What happened?  God had seen the misery of the world and had come himself in order to help.  Now he was there, not as a mighty one, but in the obscurity of humanity, where there is sinfulness, weakness, wretchedness, and misery in the world.

 

That is where God goes, and there he lets himself be found by everyone.  And this proclamation moves through the world anew, year after year, and again this year also comes to us.

 

Let us pray:  Stir up your power, Lord Christ, and come.  With your abundant grace and might, free us from the sin that binds us, that we may receive you in joy and serve you always, for you live and reign with the Father and the Holy Spirit, one God, now and forever.  Amen.

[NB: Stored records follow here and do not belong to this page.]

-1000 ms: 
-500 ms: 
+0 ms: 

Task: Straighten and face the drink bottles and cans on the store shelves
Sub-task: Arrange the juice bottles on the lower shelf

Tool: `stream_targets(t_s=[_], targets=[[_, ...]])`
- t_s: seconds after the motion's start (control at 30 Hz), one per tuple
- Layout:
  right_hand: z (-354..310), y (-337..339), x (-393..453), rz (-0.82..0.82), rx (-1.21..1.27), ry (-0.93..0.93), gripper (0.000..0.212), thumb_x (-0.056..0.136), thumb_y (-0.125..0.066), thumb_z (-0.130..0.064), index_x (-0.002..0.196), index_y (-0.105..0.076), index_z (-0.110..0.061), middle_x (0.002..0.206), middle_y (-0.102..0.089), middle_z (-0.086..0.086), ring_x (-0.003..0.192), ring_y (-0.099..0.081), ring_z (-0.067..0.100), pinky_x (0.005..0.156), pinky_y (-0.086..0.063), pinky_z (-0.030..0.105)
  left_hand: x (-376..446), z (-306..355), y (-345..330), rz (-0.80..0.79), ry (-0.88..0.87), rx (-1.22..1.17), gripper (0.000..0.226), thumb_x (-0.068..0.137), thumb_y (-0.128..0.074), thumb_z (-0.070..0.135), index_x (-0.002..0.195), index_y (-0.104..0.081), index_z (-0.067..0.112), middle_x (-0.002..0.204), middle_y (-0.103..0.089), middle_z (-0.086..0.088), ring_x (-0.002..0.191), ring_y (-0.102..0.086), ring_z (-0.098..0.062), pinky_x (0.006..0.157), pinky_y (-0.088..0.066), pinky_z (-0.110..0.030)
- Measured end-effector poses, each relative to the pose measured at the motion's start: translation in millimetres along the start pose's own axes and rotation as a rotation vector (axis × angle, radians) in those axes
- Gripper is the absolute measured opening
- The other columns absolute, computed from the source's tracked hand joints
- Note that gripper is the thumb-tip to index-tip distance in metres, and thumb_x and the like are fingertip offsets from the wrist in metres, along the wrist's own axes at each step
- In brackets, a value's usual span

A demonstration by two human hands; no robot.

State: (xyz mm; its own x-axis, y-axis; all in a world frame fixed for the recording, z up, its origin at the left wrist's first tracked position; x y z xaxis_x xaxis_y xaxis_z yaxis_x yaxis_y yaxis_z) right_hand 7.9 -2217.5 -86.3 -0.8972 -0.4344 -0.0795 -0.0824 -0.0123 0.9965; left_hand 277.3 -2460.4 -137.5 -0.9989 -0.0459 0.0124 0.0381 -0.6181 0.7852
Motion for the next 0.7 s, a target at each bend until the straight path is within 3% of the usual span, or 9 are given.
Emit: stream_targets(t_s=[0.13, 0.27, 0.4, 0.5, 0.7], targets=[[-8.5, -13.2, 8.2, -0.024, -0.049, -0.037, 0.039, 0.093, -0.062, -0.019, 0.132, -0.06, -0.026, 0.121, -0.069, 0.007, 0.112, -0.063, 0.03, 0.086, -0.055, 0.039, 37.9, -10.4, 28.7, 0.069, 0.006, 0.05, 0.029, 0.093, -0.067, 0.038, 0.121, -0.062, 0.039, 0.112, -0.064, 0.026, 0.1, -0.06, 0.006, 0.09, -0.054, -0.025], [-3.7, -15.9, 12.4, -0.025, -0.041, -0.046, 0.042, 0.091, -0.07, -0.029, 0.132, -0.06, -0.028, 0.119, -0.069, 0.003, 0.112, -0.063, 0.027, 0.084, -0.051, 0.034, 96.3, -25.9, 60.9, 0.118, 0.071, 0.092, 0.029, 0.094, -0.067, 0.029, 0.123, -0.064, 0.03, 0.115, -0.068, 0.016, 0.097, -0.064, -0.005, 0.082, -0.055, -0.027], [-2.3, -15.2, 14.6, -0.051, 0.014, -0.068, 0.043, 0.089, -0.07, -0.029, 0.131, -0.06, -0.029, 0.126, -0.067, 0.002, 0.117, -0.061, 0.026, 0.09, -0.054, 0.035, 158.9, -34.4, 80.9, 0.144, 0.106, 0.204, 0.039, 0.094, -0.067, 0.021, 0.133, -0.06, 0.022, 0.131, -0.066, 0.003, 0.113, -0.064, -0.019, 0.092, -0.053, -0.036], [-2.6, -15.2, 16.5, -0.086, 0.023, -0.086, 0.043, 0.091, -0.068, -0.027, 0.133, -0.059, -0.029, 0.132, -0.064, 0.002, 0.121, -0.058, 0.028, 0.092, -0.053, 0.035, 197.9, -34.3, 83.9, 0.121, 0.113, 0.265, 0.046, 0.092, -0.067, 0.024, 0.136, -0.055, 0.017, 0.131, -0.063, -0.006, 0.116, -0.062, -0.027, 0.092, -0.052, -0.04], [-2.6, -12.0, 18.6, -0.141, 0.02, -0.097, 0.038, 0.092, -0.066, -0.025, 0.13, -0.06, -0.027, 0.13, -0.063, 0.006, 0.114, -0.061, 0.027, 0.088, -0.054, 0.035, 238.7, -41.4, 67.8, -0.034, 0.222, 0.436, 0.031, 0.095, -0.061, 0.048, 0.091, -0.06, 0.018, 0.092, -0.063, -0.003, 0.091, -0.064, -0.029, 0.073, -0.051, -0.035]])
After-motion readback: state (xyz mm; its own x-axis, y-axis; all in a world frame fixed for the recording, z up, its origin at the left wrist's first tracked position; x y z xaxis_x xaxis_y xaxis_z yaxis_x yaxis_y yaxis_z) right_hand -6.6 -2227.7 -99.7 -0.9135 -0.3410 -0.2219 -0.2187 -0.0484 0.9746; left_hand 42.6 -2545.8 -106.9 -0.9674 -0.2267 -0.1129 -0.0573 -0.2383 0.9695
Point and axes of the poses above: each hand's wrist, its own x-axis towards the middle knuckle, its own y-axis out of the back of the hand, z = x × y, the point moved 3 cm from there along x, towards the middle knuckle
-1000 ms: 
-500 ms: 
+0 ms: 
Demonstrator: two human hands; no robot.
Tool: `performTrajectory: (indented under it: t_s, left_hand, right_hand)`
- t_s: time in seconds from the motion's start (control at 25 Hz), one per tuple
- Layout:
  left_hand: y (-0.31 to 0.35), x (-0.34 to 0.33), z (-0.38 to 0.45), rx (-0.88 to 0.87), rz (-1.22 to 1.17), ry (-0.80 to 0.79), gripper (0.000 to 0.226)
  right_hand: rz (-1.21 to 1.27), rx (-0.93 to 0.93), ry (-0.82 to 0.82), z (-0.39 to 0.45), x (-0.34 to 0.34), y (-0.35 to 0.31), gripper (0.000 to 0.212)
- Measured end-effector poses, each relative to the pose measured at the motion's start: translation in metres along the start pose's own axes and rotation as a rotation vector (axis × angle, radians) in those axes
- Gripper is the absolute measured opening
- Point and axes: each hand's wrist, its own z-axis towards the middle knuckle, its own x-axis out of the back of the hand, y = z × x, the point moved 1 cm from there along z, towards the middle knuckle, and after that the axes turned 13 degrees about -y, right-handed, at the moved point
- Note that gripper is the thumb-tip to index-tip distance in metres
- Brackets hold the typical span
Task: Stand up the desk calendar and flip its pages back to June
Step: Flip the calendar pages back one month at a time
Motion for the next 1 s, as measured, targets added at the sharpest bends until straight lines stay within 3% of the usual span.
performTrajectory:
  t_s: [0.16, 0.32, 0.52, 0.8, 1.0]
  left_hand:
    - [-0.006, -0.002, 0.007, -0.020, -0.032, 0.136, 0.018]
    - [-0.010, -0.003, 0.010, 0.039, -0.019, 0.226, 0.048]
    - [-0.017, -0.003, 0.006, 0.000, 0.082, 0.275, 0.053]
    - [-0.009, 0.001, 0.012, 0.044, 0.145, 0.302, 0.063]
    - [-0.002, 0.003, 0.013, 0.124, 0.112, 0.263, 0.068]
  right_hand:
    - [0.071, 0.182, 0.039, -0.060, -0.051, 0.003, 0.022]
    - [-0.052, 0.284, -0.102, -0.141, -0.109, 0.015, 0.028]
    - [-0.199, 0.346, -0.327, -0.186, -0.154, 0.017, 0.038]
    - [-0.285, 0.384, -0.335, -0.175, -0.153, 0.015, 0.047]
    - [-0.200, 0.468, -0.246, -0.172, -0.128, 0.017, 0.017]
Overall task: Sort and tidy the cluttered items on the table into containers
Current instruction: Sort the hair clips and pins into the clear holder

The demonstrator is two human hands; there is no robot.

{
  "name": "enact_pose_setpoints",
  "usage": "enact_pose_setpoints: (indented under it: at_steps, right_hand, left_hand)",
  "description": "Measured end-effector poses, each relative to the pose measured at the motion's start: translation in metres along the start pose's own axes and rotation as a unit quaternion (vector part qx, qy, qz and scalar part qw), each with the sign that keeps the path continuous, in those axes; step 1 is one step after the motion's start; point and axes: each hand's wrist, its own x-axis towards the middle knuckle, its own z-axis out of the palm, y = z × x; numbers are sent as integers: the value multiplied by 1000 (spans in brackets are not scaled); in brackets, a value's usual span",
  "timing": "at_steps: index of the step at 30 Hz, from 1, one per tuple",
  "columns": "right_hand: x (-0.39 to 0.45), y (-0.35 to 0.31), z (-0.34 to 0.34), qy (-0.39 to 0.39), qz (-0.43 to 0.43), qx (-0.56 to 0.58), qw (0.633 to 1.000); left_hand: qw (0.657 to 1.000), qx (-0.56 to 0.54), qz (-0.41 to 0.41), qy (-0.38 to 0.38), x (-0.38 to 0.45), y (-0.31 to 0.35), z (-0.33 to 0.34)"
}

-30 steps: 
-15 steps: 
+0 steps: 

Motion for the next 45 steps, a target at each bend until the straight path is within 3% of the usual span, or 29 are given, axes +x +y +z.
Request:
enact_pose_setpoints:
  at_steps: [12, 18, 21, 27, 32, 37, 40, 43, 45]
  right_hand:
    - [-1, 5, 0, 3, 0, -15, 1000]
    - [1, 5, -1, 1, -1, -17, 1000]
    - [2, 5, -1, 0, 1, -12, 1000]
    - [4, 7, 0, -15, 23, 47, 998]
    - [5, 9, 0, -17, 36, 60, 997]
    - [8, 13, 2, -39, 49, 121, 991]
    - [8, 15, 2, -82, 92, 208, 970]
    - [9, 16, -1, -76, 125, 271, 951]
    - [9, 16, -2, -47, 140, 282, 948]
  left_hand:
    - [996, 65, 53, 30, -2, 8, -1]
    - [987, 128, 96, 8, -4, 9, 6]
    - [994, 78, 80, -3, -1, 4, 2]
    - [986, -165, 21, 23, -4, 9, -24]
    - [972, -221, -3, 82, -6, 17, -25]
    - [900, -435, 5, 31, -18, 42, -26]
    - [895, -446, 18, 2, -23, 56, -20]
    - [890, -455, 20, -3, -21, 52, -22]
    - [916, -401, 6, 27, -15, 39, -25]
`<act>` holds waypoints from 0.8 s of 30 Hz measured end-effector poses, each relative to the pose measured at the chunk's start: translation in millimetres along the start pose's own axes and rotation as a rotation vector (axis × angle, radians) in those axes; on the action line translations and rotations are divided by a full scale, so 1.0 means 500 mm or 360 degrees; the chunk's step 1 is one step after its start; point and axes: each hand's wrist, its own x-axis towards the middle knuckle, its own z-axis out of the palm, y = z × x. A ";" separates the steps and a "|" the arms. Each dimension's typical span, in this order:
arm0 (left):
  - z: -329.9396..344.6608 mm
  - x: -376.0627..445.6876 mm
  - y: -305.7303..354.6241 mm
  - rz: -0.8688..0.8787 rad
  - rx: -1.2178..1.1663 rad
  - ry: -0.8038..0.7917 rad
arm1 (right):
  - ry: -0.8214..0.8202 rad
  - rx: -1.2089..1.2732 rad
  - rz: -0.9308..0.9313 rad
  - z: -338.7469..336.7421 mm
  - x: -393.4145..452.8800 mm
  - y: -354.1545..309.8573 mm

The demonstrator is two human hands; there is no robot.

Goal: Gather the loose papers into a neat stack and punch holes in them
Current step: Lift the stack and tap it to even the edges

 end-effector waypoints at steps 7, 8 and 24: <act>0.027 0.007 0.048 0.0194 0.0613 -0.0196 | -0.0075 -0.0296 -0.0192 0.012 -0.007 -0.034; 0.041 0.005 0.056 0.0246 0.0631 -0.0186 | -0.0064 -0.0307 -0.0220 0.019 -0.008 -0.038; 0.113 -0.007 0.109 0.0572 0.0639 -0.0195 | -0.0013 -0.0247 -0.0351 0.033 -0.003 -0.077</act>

Human Beings Become Human Because God Became Human

December 18, 2012

PLEASE NOTE:  This Advent season at Faith Lutheran we are using Dietrich Bonhoeffer’s “God is in the Manger” devotional booklet for daily devotions and weekly sermon themes.  What follows has been taken from that booklet.

 

“When I was a child, I spoke like a child, I thought like a child, I reasoned like a child; when I became an adult, I put an end to childish ways. For now we see in a mirror, dimly, but then we will see face to face. Now I know only in part; then I will know fully, even as I have been fully known.” 1 Corinthians 13:11-12

 

The figure of Jesus Christ takes shape in human beings.  Human beings do not take on an independent form of their own.  Rather, what gives them form and maintains them in their new form is always and only the figure of Jesus Christ himself.  It is therefore not an imitation, not a repetition of his form, but their own form that takes shape in human beings.

 

Human beings are not transformed into a form that is foreign to them, not into the form of God, but into their own form, a form that belongs to them and is essential to them.

 

Human beings become human because God became human, but human beings do not become God.  They could not and cannot bring about that change in their form, but God himself changes his form into human form, so that human beings – though not becoming God – can become human.

 

In Christ the form of human beings before God was created anew.  It was not a matter of place, of time, of climate, of race, of the individual, of society, of religion, or of taste, but rather a question of the life of humanity itself that recognized in Christ its image and its hope.

 

What happened to Christ happened to humanity.

 

Let us pray:  Stir up your power, Lord Christ, and come.  With your abundant grace and might, free us from the sin that binds us, that we may receive you in joy and serve you always, for you live and reign with the Father and the Holy Spirit, one God, now and forever.  Amen.